[Entries taken from a collection]

········

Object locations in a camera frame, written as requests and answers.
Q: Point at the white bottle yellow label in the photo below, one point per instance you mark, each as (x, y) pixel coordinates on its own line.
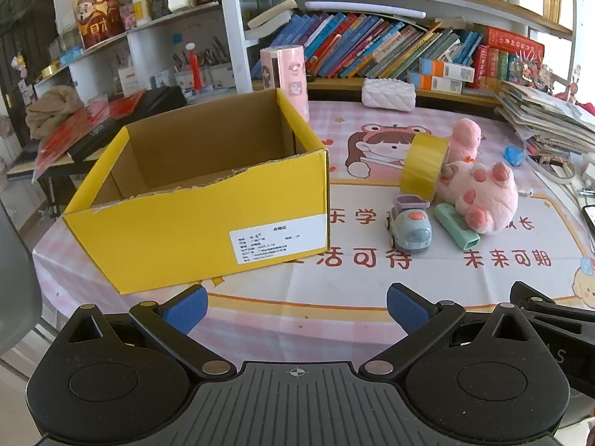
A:
(142, 9)

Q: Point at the dark wooden door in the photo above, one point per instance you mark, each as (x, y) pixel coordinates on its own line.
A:
(23, 37)

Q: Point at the black electronic keyboard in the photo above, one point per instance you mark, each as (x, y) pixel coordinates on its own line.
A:
(93, 137)

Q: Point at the yellow cardboard box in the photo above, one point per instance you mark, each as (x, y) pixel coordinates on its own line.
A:
(162, 241)

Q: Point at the yellow tape roll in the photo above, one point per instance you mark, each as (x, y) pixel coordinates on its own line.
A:
(418, 172)

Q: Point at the row of leaning books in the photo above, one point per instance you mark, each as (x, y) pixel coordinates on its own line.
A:
(362, 46)

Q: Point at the small blue clip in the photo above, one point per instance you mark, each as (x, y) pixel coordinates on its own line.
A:
(515, 155)

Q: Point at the white light bar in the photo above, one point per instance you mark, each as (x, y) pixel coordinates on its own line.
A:
(362, 10)

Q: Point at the white bookshelf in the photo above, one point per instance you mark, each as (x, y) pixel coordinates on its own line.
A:
(232, 23)

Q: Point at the black smartphone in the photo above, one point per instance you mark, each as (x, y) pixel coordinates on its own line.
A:
(590, 218)

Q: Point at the black case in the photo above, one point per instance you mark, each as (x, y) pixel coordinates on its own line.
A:
(160, 102)

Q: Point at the white quilted pouch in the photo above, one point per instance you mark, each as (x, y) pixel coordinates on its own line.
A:
(388, 94)

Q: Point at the stack of papers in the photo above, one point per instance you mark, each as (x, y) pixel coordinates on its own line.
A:
(544, 111)

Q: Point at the white desk organizer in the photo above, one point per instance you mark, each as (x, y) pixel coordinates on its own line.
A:
(209, 76)

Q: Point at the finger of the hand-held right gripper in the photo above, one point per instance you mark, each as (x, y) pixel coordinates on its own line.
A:
(534, 295)

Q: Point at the white curved side shelf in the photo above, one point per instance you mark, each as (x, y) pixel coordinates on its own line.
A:
(148, 37)

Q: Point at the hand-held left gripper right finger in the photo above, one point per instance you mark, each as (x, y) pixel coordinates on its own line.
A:
(409, 309)

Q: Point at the white lying book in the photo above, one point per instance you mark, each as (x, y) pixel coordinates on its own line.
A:
(272, 16)

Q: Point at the beige towel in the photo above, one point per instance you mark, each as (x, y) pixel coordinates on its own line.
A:
(53, 111)

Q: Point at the pink plush toy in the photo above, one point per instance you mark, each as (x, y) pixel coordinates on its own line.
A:
(483, 195)

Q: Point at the orange and white box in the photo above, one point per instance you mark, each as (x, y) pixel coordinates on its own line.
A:
(446, 69)
(434, 83)

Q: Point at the red boxed book set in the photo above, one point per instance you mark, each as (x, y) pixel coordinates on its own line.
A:
(502, 53)

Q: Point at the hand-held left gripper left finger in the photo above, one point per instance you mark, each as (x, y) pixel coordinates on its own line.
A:
(186, 307)

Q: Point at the mint green stapler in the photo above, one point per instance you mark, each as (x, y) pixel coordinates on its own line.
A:
(458, 227)

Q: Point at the pink printed cylinder canister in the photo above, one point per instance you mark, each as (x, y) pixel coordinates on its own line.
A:
(293, 79)

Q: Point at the red paper sheets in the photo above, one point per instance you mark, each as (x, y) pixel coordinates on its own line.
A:
(69, 134)

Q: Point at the white box red label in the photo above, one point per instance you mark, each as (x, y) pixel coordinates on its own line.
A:
(129, 81)

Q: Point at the colourful figurine set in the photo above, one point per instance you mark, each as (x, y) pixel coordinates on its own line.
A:
(530, 72)

········

## What the task asks
Restate each of the entries above word for word and skip every image.

## Task answer
Object locations in a camera frame, written as requests and answers.
Q: Point at the white bottle yellow label in the photo below, one point per instance you mark, each as (x, y) pixel coordinates on its own line.
A:
(142, 9)

Q: Point at the dark wooden door in the photo above, one point per instance you mark, each as (x, y) pixel coordinates on its own line.
A:
(23, 37)

Q: Point at the black electronic keyboard in the photo above, one point per instance you mark, each as (x, y) pixel coordinates on its own line.
A:
(93, 137)

Q: Point at the yellow cardboard box in the photo above, one point per instance you mark, each as (x, y) pixel coordinates on its own line.
A:
(162, 241)

Q: Point at the yellow tape roll in the photo above, one point per instance you mark, each as (x, y) pixel coordinates on its own line.
A:
(418, 172)

Q: Point at the row of leaning books in the photo above, one point per instance you mark, each as (x, y) pixel coordinates on its own line.
A:
(362, 46)

Q: Point at the small blue clip in the photo above, one point per instance you mark, each as (x, y) pixel coordinates on its own line.
A:
(515, 155)

Q: Point at the white light bar in the photo above, one point per instance you mark, each as (x, y) pixel coordinates on its own line.
A:
(362, 10)

Q: Point at the white bookshelf in the photo above, one point per instance you mark, each as (x, y) pixel coordinates on its own line.
A:
(232, 23)

Q: Point at the black smartphone in the photo above, one point per instance you mark, each as (x, y) pixel coordinates on its own line.
A:
(590, 218)

Q: Point at the black case in the photo above, one point per instance you mark, each as (x, y) pixel coordinates on its own line.
A:
(160, 102)

Q: Point at the white quilted pouch in the photo above, one point per instance you mark, each as (x, y) pixel coordinates on its own line.
A:
(388, 94)

Q: Point at the stack of papers in the photo above, one point per instance you mark, each as (x, y) pixel coordinates on its own line.
A:
(544, 111)

Q: Point at the white desk organizer in the photo above, one point per instance you mark, each as (x, y) pixel coordinates on its own line.
A:
(209, 76)

Q: Point at the finger of the hand-held right gripper in the photo above, one point per instance you mark, each as (x, y) pixel coordinates on its own line.
A:
(534, 295)

Q: Point at the white curved side shelf in the photo above, one point per instance you mark, each as (x, y) pixel coordinates on its own line.
A:
(148, 37)

Q: Point at the hand-held left gripper right finger in the photo above, one point per instance you mark, each as (x, y) pixel coordinates on its own line.
A:
(409, 309)

Q: Point at the white lying book in the photo above, one point per instance you mark, each as (x, y) pixel coordinates on its own line.
A:
(272, 16)

Q: Point at the beige towel in the photo above, one point per instance you mark, each as (x, y) pixel coordinates on its own line.
A:
(53, 111)

Q: Point at the pink plush toy in the photo above, one point per instance you mark, each as (x, y) pixel coordinates on its own line.
A:
(483, 195)

Q: Point at the orange and white box in the photo above, one point per instance you mark, each as (x, y) pixel coordinates on its own line.
A:
(446, 69)
(434, 83)

Q: Point at the red boxed book set in the photo above, one point per instance you mark, each as (x, y) pixel coordinates on its own line.
A:
(502, 53)

Q: Point at the hand-held left gripper left finger in the photo above, one point per instance you mark, each as (x, y) pixel coordinates on its own line.
A:
(186, 307)

Q: Point at the mint green stapler in the photo above, one point per instance you mark, each as (x, y) pixel coordinates on its own line.
A:
(458, 227)

Q: Point at the pink printed cylinder canister in the photo above, one point per instance you mark, each as (x, y) pixel coordinates on its own line.
A:
(293, 79)

Q: Point at the red paper sheets in the photo above, one point per instance you mark, each as (x, y) pixel coordinates on its own line.
A:
(69, 134)

Q: Point at the white box red label in the photo above, one point per instance you mark, each as (x, y) pixel coordinates on its own line.
A:
(129, 81)

Q: Point at the colourful figurine set in the photo above, one point per instance you mark, each as (x, y) pixel coordinates on its own line.
A:
(530, 72)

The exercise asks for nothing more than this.